My birthday always falls somewhere close to the High Holy Days (Kol Nidre kinda cramped my 40th birthday plans last year), making this up close-and-personal meeting with the past year’s actions and the upcoming goals for the new even more imminent. I don’t have too many regrets, though the looming specter of the book I have not yet written looms constantly. I have a good feeling, God willing, that 5773 will be the loop that finally gits ‘er done.
This year will also bring two incredible simchas into my sphere: My Brother the Doctor, after 39 years of making my mother wring her hands over whether he would ever find somebody (i.e., a Nice Jewish Girl who will love his mother) will marry his lovely beshert in November. My new sister-in-law, who is funny, French and doesn’t take anyone’s nonsense, also fits the bill of NJG as she was officially welcomed to the Tribe after completing the conversion process earlier this year.
She called me last week so delighted to have been invited to kindle the lights on the bima at synagogue this week, proud to be part of this meaningful and meshuggneh people called the Jews. I still get choked up at the thought that I have a new sister, someone who will love and care for my brother as well as be another daughter for my parents as they age. Feels like a pretty big blessing. And since my brother has made it a practice to buy the loudest and most obnoxious birthday gifts money can by for his nieces and nephews, I’m shopping for something nice for my new chihuahua-in-law to wear to the wedding.
Also this year, of course, brings the Event to Try A Jewish Mother’s Heart, the bar mitzvah of her first child. Thirteen times around the sun means he’s ready to shoulder a little bit of responsibility, or at least learn how to take out the garbage without kvetching. He’s doing his part, studying with his tutor and the rabbi and driving El Yenta Man and I crazy with his sullen tweenage attitude.

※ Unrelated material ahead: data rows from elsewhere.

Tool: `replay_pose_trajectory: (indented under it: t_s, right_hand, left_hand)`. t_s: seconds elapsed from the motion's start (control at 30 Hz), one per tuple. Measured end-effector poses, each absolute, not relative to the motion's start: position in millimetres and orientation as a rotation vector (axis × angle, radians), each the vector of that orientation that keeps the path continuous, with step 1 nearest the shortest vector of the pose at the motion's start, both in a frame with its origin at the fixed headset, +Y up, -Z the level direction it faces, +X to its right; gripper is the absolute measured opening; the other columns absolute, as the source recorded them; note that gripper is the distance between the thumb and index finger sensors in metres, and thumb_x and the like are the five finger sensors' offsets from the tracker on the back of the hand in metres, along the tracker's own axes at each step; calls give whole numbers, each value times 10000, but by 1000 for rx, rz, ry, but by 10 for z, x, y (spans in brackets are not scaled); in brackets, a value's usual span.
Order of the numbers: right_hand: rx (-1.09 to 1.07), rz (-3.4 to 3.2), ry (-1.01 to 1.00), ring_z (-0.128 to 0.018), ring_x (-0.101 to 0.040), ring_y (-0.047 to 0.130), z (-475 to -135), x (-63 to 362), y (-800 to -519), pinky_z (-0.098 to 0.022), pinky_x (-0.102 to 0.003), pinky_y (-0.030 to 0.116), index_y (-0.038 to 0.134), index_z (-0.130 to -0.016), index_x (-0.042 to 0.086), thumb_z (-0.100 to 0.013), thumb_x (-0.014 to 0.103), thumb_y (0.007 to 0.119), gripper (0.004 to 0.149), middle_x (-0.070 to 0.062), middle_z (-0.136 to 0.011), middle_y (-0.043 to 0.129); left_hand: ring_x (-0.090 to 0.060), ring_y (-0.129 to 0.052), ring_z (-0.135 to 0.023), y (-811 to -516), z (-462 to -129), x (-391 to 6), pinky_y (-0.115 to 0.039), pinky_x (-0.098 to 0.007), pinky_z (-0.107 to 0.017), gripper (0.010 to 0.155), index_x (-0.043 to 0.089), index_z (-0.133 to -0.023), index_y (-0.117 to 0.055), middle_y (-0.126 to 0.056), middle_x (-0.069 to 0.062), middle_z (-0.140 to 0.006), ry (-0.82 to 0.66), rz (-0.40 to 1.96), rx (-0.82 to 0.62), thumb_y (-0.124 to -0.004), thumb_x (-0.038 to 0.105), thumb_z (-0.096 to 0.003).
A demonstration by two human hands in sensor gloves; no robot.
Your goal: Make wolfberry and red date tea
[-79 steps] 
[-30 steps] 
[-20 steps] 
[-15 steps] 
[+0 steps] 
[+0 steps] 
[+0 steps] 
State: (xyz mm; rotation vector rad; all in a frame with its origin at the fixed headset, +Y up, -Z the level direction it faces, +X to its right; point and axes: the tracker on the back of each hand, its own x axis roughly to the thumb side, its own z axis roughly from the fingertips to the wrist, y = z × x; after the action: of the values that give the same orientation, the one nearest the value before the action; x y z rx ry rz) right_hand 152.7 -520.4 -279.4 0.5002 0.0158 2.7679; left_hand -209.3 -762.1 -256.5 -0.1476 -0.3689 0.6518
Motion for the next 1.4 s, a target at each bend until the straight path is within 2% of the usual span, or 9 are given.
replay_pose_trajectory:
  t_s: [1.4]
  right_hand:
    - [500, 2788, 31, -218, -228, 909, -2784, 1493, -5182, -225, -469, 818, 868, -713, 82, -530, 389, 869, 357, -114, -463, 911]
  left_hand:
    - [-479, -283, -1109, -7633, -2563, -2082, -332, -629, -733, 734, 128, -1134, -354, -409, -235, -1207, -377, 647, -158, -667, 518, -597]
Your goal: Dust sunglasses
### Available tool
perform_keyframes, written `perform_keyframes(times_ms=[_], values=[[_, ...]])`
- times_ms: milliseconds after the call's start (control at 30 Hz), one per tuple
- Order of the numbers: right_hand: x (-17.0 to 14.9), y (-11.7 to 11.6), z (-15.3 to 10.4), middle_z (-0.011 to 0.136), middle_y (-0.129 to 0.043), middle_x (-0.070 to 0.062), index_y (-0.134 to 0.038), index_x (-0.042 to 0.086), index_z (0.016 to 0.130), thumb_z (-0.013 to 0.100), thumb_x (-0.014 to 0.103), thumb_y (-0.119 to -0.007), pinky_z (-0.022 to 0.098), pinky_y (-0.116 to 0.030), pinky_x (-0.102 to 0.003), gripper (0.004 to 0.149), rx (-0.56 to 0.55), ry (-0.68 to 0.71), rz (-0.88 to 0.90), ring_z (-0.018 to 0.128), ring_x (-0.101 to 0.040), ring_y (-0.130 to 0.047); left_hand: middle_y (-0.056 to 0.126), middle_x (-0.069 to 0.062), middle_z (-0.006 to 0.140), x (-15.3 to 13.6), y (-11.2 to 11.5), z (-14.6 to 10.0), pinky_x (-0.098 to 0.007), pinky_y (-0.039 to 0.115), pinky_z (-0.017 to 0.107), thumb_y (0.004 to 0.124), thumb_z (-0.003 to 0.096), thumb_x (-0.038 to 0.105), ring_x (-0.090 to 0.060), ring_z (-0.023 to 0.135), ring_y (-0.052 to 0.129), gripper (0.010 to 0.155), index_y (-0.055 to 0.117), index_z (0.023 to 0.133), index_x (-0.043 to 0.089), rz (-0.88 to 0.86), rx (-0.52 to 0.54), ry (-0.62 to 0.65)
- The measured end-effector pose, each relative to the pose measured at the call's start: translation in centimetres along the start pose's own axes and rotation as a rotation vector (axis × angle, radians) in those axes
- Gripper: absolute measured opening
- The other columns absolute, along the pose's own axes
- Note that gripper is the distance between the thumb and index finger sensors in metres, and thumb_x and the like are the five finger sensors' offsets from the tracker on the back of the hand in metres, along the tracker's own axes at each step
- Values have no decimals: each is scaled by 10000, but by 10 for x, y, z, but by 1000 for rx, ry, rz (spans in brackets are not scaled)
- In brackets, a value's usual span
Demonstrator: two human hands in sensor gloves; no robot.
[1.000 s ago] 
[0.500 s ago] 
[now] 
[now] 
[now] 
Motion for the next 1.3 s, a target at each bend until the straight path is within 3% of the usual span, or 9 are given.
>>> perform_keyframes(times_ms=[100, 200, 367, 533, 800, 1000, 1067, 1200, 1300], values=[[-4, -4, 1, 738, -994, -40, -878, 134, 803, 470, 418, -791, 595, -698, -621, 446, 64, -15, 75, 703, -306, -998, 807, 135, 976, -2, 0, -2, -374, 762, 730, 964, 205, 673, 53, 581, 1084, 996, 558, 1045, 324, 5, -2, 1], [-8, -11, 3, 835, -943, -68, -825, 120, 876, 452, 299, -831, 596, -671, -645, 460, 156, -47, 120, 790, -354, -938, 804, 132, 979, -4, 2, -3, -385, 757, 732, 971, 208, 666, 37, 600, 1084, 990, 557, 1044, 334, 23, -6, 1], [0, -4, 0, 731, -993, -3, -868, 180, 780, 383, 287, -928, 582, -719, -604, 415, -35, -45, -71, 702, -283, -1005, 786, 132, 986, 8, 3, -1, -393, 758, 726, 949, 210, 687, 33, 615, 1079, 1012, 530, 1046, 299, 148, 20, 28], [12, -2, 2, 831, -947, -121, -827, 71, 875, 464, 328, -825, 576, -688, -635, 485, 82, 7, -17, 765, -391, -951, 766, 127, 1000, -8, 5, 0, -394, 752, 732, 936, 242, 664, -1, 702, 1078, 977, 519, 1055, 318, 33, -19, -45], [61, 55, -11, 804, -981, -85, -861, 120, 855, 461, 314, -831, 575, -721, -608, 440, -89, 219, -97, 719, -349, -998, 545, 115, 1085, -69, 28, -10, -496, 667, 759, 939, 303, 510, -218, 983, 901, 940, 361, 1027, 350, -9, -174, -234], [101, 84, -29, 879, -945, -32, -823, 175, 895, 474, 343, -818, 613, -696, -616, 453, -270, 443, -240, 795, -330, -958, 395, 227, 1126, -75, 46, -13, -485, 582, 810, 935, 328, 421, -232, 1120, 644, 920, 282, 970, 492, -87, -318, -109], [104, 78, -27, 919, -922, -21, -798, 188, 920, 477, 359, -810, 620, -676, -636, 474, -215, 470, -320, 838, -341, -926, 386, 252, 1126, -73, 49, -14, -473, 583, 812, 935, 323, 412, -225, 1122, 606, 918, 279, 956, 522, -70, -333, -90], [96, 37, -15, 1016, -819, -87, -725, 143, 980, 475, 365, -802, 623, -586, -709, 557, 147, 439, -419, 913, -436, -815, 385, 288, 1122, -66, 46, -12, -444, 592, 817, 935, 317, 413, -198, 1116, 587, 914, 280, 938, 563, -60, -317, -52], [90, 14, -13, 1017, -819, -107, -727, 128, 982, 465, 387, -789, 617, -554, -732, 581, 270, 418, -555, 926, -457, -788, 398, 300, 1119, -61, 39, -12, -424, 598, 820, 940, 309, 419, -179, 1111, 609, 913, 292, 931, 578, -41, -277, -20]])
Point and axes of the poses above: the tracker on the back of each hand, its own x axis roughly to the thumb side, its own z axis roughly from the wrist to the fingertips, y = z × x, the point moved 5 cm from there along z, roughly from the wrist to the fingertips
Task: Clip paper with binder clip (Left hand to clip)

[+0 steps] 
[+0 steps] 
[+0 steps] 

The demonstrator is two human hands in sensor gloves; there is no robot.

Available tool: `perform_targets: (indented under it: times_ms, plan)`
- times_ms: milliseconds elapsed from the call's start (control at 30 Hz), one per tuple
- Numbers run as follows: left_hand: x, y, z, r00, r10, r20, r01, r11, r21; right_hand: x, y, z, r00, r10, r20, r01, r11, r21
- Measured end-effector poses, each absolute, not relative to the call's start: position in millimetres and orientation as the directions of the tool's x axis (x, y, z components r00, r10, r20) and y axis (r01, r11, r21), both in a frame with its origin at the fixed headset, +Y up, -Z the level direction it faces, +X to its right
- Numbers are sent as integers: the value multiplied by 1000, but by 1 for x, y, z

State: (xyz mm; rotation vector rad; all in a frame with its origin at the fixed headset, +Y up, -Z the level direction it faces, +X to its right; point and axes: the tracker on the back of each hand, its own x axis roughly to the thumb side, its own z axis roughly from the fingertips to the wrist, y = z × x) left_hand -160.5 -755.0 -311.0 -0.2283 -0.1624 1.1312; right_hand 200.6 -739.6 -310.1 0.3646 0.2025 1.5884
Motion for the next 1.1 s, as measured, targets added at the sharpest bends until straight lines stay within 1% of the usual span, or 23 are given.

EYM and I are worrying over invitations and guest lists and caterers and budgets, trying to keep the sacred in the sassafrass of it all. It’s been giving me such anxiety lately that I’ve decided to put it all away for the next ten days to concentrate and celebrate and not burn the honey cakes. Again.
It seems like it all goes so fast, every turn around the coil accelerating a little more. Before I get swept up into another blessed cycle, let me wish you all peace of mind, health of body and richness of soul this 5773.
Happy Birthday, World. And L’Shanah Tovah Umetukah to us all ~
Jessica, that was a totally beautiful piece. We raised an intelligent and caring daughter. Shana Tovah
As usual, I love your writing! I do get inspired and laugh often each time I read one of them! We can’t wait for February!!